[Fixed] Webhooks callbacks are not reliable!

Dave · June 8, 2015, 2:43pm

Hey all!

So, there is an old bug in the core firmware where the subscribe request isn’t sent after the session is dropped and reconnected. If your connection is dropping frequently, this can cause your subscribes to disconnect. I believe this is fixed in the newer photon firmware which will be available for cores soon as well. I suspect that is what’s causing the frequent subscribe failures you’re seeing above.

Thanks,
David

peekay123 · June 8, 2015, 2:46pm

@Dave, ok but this does not address the issue of webhooks not firing when they are called from CLI and using the dashboard to monitor the response. You did mention above that you may know what’s up.

Dave · June 8, 2015, 2:50pm

Heya!

Totally, I suspect that’s a separate issue. My guess is that if the very first event / response doesn’t come through, but subsequent requests / responses do come through normally, that could be a side effect of the internal messaging that hooks use. The workaround would be to test run, or run it again if a response isn’t heard within some timeout. I’m going to test that more fully and build a fix for it if that’s an issue, but it might take me a sprint or two to fix.

Thanks!
David

peekay123 · June 8, 2015, 2:53pm

@Dave, I can’t vouch for the first event which often doesn’t fire but mostly for subsequent events which often don’t fire for several publish events. Mind you, I have not tested this on the latest firmware on my Core-based RGBPongClock.

kennethlimcp · June 10, 2015, 3:52pm

@BulldogLowell,

any code for me to test? Webhooks is now my new toy

I have some magic that allows me to see what might be the issue

ruben · June 15, 2015, 12:54pm

My problem is that it counts as a hit every time I make my external API request so I’d rather not have to try multiple times to get a parsed response alas, I do not have magic glasses. Let me know if you need any other info from my setup.

BulldogLowell · July 12, 2015, 8:26pm

Would anyone know if it is possible that I am being rate limited (e.g. Weather Underground) because of Particle’s servers making calls to an API?
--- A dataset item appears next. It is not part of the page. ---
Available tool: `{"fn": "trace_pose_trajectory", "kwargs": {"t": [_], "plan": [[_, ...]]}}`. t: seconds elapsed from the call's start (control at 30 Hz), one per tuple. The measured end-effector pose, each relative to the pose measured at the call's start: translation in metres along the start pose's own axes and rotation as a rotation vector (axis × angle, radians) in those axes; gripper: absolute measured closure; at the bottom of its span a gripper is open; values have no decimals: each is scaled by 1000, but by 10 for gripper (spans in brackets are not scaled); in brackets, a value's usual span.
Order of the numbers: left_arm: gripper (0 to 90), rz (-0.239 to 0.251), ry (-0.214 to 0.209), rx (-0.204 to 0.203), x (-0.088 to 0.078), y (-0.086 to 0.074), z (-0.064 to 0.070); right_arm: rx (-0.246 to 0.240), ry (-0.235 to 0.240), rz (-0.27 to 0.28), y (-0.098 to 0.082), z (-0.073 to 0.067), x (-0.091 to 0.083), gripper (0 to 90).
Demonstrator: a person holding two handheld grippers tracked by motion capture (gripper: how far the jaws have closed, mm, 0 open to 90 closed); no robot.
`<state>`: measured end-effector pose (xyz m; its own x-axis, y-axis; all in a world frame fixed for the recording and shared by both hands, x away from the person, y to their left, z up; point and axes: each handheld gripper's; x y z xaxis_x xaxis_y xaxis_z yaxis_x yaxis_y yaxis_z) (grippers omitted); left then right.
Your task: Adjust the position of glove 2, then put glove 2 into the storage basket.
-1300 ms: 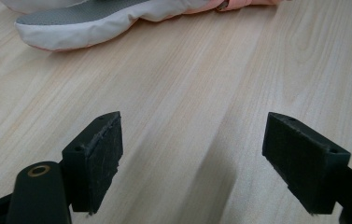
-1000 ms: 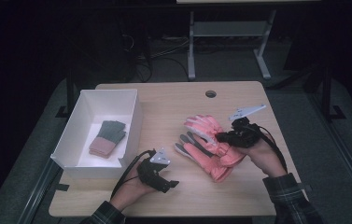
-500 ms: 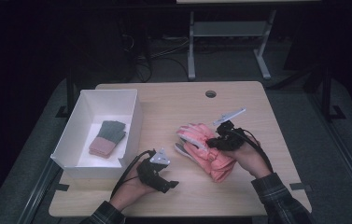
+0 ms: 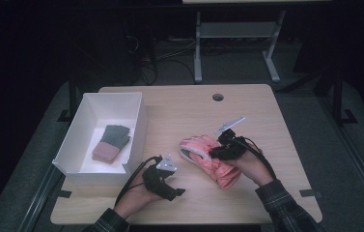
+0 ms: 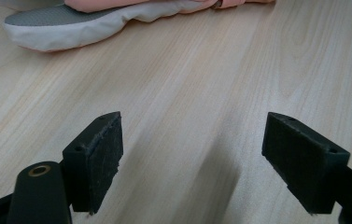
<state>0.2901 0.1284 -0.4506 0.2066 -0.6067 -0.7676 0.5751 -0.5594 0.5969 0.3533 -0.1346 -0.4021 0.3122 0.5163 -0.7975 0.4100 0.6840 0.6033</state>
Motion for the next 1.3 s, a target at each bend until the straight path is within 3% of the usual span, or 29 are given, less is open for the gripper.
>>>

In other words, is it possible that the Weather Underground API is seeing the aggregated volume of all of our web-hooks as if they are from a single IP address?
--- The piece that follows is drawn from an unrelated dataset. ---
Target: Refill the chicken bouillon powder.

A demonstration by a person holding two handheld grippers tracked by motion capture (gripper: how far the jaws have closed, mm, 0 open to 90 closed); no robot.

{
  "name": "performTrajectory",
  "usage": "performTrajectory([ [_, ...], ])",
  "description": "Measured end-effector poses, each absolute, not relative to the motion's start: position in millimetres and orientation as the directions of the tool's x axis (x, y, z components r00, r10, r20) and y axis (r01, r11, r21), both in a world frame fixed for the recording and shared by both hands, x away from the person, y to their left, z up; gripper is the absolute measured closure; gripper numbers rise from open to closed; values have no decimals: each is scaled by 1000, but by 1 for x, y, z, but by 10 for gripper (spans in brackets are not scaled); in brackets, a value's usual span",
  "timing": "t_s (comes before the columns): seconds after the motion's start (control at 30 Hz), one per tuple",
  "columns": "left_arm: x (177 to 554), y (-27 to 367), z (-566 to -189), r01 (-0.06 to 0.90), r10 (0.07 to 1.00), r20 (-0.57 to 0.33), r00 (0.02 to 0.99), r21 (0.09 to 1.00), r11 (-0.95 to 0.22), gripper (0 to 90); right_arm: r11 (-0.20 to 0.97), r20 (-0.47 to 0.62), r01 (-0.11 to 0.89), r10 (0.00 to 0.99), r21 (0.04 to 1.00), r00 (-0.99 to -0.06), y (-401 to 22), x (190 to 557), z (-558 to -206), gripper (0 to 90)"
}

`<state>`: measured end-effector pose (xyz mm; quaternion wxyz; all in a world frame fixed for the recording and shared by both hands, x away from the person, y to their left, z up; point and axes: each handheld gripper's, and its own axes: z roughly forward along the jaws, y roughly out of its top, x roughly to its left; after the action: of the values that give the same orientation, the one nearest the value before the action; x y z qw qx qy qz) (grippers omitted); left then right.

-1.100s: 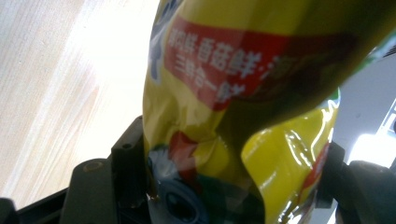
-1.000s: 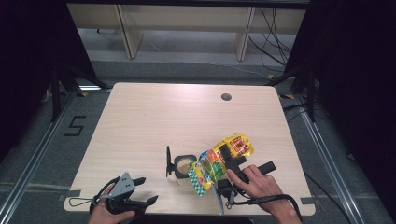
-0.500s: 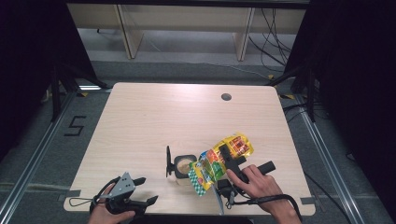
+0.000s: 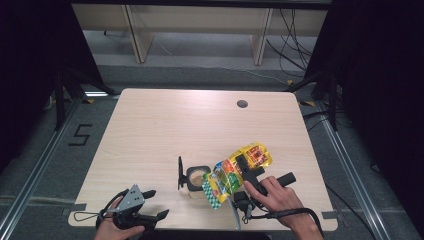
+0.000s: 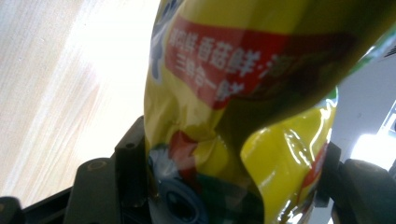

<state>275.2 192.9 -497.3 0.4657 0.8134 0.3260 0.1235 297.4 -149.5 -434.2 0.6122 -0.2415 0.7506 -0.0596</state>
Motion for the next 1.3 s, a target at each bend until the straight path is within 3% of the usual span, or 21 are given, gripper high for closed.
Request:
performTrajectory([
  [0.2,275,193,-497,415,646,-103,757,839,-352,216,894,-904,-280,-401,-351,-150,-151,297,-436,365],
  [0.23,275,193,-497,414,645,-102,757,839,-353,216,877,-890,-287,-435,-385,-135,-150,297,-433,370],
  [0.4,275,193,-497,415,645,-103,757,839,-353,216,893,-902,-277,-406,-356,-147,-152,297,-435,371],
  [0.53,275,193,-497,415,645,-102,757,839,-353,216,870,-886,-292,-447,-398,-126,-151,298,-432,373],
  [1.3,275,193,-497,413,645,-101,757,839,-353,216,897,-907,-278,-394,-344,-147,-154,296,-432,374],
])
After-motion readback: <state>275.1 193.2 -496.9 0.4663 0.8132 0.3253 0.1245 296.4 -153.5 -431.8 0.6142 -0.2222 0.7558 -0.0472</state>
I’m not getting consistent returns and it is troublesome.

When I make the calls from my Chrome browser… they are returned consistently. Using particle publish not so much.

Moors7 · July 12, 2015, 8:32pm

Following the docs, that might indeed be possible as that API seems to be fairly popular. Perhaps @dave can elaborate?

BulldogLowell · July 12, 2015, 8:36pm

Well, that may explain my problem, then.

Thanks Jordy, I missed that one…

Dave · July 13, 2015, 8:48pm

Hi @BulldogLowell,

I checked the logs and I’m not seeing host specific rate limiting for the weather underground, we have a default upper-bound for any host, to make sure we’re not being too aggressive. I wonder if you’re hitting your max number of webhooks per minute? (6 per minute per device), or maybe just publishing too fast? (try to average no more than 1/second). Please feel free to PM me with any details and I’m happy to look into it more deeply for you.

Thanks,
David

Dave · July 16, 2015, 10:46pm

Hi Everybody!

This has been driving me mad, so I’m very happy to report I just fixed an issue we discovered that might have been making the webhook responses less reliable. Essentially there was a configuration issue on one of the connections in the flow, and it was causing problems that were hard to detect. Can you give it a try and let me know if it’s better / worse / etc for you?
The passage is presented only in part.